* [WHAT YOU ARE ASKED TO DO]:
Wherever a line below holds the word "Detect", copy that line.

* [Source data]:
=== Begin Enclosure ===
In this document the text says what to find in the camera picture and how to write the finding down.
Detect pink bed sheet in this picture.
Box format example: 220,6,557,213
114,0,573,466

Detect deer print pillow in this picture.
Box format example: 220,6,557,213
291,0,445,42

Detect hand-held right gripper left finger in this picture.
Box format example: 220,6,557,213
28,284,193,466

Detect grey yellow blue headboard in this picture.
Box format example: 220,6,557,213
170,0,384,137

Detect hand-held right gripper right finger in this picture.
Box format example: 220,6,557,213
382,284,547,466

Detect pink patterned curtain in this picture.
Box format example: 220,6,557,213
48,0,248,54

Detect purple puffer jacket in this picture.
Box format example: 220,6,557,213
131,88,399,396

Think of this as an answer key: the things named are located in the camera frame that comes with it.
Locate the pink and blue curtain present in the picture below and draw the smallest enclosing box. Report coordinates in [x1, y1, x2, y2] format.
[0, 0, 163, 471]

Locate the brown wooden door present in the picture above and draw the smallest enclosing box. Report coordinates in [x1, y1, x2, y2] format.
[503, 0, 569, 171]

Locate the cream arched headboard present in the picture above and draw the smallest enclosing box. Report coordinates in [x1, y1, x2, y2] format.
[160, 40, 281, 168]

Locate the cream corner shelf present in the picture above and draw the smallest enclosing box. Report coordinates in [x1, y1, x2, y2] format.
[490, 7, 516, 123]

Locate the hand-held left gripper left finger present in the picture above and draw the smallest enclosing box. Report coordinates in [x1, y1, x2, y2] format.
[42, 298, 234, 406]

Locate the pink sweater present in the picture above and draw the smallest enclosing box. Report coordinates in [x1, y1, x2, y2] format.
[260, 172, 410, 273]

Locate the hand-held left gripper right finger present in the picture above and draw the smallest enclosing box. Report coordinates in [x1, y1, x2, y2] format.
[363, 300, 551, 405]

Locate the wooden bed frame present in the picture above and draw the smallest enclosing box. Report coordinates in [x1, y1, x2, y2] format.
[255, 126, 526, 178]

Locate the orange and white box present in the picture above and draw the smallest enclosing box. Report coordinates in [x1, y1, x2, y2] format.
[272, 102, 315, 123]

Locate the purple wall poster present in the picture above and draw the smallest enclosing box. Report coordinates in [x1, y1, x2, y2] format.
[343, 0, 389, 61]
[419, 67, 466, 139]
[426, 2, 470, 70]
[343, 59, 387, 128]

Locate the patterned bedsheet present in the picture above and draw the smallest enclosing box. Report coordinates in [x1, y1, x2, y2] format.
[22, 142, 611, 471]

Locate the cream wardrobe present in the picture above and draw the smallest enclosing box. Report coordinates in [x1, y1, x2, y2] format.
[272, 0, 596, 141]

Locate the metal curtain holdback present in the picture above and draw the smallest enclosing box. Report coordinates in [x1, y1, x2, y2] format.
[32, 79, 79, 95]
=== End Enclosure ===
* [RESULT]:
Detect pink bed sheet in this picture.
Detect deer print pillow in this picture.
Detect hand-held right gripper left finger in this picture.
Detect grey yellow blue headboard in this picture.
Detect hand-held right gripper right finger in this picture.
Detect pink patterned curtain in this picture.
Detect purple puffer jacket in this picture.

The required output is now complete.